Give again every line from the one with "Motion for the" through the last line of the data, exactly, and leave out the lines before it.

* _SUPPLIED DATA_
____________________

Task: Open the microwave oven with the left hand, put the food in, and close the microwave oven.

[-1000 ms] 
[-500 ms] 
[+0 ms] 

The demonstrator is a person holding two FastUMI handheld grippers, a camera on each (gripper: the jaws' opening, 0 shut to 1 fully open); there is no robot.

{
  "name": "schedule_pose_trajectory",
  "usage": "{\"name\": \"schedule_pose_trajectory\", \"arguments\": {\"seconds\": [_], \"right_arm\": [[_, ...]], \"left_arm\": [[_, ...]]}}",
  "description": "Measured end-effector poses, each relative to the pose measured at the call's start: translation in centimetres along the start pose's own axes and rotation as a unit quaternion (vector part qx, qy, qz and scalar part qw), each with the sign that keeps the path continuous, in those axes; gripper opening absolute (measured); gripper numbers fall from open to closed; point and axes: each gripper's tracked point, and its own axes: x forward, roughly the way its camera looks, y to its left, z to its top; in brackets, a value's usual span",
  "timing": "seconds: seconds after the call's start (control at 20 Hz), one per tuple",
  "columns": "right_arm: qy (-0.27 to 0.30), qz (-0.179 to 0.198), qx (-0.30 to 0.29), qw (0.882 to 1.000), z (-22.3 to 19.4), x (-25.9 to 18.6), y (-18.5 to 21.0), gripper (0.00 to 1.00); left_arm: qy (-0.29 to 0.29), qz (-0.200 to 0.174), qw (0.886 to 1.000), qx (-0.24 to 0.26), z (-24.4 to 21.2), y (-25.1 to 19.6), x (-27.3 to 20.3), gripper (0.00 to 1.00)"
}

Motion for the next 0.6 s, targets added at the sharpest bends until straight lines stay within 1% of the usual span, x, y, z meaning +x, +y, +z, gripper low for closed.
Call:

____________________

* _RESPONSE FOR THIS EXERCISE_
Motion for the next 0.6 s, targets added at the sharpest bends until straight lines stay within 1% of the usual span, x, y, z meaning +x, +y, +z, gripper low for closed.
Call:

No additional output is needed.